Two cysteine-rich motifs were identified in the C-terminal region of EGF motif and the middle of PAN domain of G-type PtLecRLKs (Additional file 10). These motifs may serve as potential protein-protein interaction sites. A number of PtLecRLKs did not contain the TM domain (Additional files 4 and 5). Therefore, the action of such proteins may not be restricted to signal detection at the cell surface and may function in a non-membrane bound context. Finally, a number of proteins with bulb lectin domain and legume lectin domain, but without the kinase domain, were identified (Additional files 2 and 19). Interestingly, some of these proteins also contain the EGF, PAN or DUF3403 domain (Additional files 2 and 19). The transcript of genes encoding these lectin domain-containing proteins were detected in the Populus Gene Atlas (data not shown), suggesting that they are functional. Presumably, these lectin domain-containing proteins can still bind carbohydrate ligands but their downstream actions do not rely on phosphorylation activity.

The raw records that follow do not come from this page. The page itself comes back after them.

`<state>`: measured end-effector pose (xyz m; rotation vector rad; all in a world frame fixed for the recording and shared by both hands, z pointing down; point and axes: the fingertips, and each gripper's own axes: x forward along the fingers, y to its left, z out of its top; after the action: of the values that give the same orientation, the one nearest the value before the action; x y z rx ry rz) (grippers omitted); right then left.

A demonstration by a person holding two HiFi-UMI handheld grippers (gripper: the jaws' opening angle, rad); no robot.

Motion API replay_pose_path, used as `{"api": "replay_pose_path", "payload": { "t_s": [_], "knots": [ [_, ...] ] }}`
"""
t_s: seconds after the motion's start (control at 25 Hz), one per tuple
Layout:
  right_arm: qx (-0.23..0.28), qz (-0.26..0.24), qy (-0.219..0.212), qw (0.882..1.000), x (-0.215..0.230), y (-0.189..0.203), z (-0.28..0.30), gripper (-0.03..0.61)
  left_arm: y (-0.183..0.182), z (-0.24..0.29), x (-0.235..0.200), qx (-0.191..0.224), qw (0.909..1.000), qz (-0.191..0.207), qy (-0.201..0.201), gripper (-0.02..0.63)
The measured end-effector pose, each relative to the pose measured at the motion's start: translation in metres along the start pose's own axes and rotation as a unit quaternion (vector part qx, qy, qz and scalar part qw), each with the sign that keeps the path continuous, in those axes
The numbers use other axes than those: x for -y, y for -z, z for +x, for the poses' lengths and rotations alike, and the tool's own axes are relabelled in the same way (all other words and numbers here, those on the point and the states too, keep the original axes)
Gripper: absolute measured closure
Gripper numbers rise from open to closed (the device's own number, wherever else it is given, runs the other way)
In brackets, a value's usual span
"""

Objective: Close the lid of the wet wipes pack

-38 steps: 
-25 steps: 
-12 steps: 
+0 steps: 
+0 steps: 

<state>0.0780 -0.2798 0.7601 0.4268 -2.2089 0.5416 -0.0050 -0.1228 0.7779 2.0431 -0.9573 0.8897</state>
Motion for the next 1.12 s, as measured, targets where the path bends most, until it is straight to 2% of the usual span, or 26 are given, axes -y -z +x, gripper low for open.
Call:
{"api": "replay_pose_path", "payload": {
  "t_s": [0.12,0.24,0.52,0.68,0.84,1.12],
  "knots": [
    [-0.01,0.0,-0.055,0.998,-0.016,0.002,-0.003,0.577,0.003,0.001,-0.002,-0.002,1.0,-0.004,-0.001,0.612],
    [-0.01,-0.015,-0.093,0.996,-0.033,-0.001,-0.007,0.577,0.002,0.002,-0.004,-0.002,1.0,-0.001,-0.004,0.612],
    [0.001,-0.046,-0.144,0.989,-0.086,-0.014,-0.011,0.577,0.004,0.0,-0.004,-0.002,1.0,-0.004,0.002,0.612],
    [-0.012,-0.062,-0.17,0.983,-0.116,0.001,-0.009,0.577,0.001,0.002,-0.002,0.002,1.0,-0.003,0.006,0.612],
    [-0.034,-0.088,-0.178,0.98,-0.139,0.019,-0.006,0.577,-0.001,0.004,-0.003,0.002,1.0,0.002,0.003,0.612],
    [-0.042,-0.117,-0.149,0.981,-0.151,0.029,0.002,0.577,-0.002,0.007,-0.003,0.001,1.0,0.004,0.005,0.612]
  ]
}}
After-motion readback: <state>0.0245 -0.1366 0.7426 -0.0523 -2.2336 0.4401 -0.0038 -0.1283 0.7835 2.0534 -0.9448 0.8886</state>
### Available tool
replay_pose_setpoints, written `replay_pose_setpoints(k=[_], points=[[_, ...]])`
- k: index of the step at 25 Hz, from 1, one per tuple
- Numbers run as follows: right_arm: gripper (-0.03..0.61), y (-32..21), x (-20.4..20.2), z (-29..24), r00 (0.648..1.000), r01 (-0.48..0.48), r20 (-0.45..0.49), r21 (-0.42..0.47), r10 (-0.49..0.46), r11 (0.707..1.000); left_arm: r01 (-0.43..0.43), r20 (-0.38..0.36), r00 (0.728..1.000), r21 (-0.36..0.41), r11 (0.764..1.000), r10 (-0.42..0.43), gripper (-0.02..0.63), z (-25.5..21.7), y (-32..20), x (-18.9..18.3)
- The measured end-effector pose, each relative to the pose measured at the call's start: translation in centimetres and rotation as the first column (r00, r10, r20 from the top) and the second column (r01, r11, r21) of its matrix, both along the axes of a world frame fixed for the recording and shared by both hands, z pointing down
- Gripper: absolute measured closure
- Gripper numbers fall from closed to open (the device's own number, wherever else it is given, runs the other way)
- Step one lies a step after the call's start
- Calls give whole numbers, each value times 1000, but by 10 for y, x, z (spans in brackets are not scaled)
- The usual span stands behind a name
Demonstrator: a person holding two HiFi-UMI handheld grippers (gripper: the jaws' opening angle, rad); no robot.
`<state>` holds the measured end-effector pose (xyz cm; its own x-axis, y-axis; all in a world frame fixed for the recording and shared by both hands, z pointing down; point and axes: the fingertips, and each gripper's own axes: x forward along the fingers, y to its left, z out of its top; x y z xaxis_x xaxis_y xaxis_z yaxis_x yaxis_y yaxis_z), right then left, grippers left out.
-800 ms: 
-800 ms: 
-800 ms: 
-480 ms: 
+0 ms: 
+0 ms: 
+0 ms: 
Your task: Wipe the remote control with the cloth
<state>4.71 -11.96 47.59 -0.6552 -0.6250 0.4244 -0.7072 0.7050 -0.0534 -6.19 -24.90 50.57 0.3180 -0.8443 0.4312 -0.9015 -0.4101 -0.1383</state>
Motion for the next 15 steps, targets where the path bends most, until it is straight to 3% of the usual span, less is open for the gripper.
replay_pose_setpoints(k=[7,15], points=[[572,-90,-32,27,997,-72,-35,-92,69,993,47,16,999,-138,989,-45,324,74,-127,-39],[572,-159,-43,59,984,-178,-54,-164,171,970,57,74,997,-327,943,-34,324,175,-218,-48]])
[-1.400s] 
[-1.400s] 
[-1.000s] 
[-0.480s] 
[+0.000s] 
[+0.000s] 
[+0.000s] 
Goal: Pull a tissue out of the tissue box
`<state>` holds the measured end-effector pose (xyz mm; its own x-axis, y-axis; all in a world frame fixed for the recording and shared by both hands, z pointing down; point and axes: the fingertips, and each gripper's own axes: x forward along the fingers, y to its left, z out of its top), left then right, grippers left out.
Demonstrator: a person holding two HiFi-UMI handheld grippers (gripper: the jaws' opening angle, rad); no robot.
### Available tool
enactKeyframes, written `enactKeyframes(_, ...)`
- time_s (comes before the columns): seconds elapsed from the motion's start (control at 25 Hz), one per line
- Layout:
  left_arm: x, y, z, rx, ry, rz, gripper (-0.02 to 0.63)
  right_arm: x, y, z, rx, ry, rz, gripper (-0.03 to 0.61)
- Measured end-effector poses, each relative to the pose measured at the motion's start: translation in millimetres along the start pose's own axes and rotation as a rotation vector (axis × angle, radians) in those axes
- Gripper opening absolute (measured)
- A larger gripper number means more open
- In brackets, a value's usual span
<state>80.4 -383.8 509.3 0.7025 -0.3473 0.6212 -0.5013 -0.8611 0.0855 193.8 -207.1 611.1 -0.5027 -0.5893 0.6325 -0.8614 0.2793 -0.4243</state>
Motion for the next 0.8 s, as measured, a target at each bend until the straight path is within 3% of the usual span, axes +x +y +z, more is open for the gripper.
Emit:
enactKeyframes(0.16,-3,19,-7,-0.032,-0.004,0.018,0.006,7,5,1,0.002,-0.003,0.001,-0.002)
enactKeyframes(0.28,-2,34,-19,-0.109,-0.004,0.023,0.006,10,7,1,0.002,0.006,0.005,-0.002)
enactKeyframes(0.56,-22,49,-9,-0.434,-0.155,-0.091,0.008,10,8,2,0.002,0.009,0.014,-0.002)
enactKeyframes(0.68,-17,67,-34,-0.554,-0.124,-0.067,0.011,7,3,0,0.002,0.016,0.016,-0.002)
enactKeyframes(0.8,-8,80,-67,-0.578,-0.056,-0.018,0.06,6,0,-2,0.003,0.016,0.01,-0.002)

Functional implication of PtLecRLKs

LecRLKs are specifically present in the plant kingdom. To date, no homologs of LecRLKs have been reported in the genomes of fungus and human. LecRLKs are known to play roles in plant development, innate immunity [17, 20] and abiotic responses [4143]. For example, Pi-d2, a rice G-type, and NbLecRK, a tomato L-type LecRLK, were shown to play a role in plant defense against a fungal pathogen and Phytophthora, respectively [9, 44]. Three tandem repeat LecRLK genes in Arabidopsis were shown to function redundantly to regulate abscisic acid response in seed germination [43]. Two L-type LecRLKs, LecRK-IX.1 and LecRK-IX.2, regulate phytophthora resistance and cell death in Arabidopsis [45]. A G-type LecRLK in Arabidopsis was shown to sense lipopolysaccharide, a potent microbe-associated molecular patterns from Gram-negative Pseudomonas and Xanthomonas [38]. Recently, one L-type LecRLK in Arabidopsis was shown to function as a receptor for perceiving extracellular ATP [46]. A cluster of G-type LecRLKs in rice was shown to function together to confer broad-spectrum and durable insect resistance [12]. In our study, drastic number of PtLecRLKs was expressed in root tissues (Fig. 7 and Table 3). Root serves as a front barrier as well as an interface for various soil microbes including bacteria, fungus, protozoa and nematodes. These root-expressed PtLecRLKs have the potential to function as receptors for perceiving signals from soil microbes. In addition, approximately 50 % of PtLecRLK genes were expressed at very low or undetectable level in leaf, stem and root under normal conditions (Fig. 7), implying that the expression of these PtLecRLKs may depend on biotic or abiotic stimuli not contained in the current tested tissues and organs or developmental stage tissues. Because no functional characterization of any PtLecRLKs has been reported to date, this represents a fruitful area for further investigation.

Conclusions

We have reported the genome-wide identification of LecRLKs in the perennial woody model plant Populus. We uncovered that the LecRLK family has expanded in Populus. Through transcriptomics analysis, we identified a number of tissue-specific PtLecRLK genes. This study provides a foundation for functional characterization of this important family of receptor-like kinases.